24/05

2016

Random numbers are critical to many analyses, and consequently R has a wide variety of functions for sampling from different distributions.

A `sample`

function is important workhorse function for generating random values, and its behavior has a few quirks, so it’s worth getting to know it more thoroughly. If you just pass it a number, *n*, it will return a permutation of the natural numbers from *1* to *n*

sample(7) [1] 1 2 5 7 4 6 3

If you give it a second value, it will return that many random numbers between *1* and *n*

sample(7, 5) [1] 7 2 3 1 5

Notice that all those random numbers are different. By default, `sample`

samples without replacement. That is, each value can only appear once.
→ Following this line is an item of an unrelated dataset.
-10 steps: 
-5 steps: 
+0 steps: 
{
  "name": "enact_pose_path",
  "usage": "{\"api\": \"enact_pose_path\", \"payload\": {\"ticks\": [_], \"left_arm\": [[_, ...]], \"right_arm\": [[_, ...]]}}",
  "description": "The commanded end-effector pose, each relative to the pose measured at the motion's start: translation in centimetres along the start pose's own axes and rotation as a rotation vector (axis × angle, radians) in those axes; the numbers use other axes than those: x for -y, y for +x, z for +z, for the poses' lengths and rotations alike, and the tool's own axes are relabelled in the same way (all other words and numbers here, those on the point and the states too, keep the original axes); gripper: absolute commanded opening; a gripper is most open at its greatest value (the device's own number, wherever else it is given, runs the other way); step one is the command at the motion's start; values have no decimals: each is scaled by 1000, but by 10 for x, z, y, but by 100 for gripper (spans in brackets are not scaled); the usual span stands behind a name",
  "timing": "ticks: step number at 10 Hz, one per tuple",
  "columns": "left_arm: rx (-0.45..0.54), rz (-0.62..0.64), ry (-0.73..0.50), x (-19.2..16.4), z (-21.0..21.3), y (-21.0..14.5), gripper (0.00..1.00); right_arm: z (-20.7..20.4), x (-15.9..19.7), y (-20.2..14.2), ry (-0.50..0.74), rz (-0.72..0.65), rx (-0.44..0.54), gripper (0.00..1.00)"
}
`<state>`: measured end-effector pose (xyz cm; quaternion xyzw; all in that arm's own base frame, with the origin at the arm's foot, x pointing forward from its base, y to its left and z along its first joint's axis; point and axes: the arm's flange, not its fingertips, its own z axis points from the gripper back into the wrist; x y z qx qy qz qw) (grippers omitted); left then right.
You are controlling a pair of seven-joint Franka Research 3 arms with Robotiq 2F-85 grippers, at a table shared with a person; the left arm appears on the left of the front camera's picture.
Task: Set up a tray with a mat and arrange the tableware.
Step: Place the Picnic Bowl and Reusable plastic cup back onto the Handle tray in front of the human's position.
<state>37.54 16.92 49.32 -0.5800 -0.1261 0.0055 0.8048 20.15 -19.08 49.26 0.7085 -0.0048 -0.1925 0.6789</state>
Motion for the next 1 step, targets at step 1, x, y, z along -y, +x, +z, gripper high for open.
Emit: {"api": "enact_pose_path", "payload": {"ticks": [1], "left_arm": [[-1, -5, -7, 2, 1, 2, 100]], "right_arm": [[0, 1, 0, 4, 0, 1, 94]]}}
To allow sampling with replacement, pass `replace = TRUE`

sample(7, 10, replace = TRUE) [1] 4 6 1 7 5 3 6 7 4 2

Also, you can select *n* items from a vector

#sample(vec, n) sample(world.series$year, 10) [1] 1906 1963 1966 1928 1905 1924 1961 1959 1927 1934

The following example generates a random sequence of 10 simulated flips of a coin

sample(c("H","T"), 10, replace=TRUE) [1] "H" "H" "H" "T" "T" "H" "T" "H" "H" "T"

By default, sample will choose equally among the set elements and so the probability of selecting either *H* or *T* is 0.5. With a Bernoulli trial, the probability *p* of success is not necessarily 0.5. You can bias the sample by using the `prob`

argument of `sample`

. This argument is a vector of probabilities, one for each set element.

Suppose we want to generate 10 Bernoulli trials with a probability of success *p = 0.8*. We set the probability of *H* to be 0.2 and the probability of *T* to 0.8

sample(c("H","T"), 10, replace=TRUE, prob=c(0.2,0.8)) [1] "T" "T" "T" "T" "T" "H" "H" "T" "H" "T"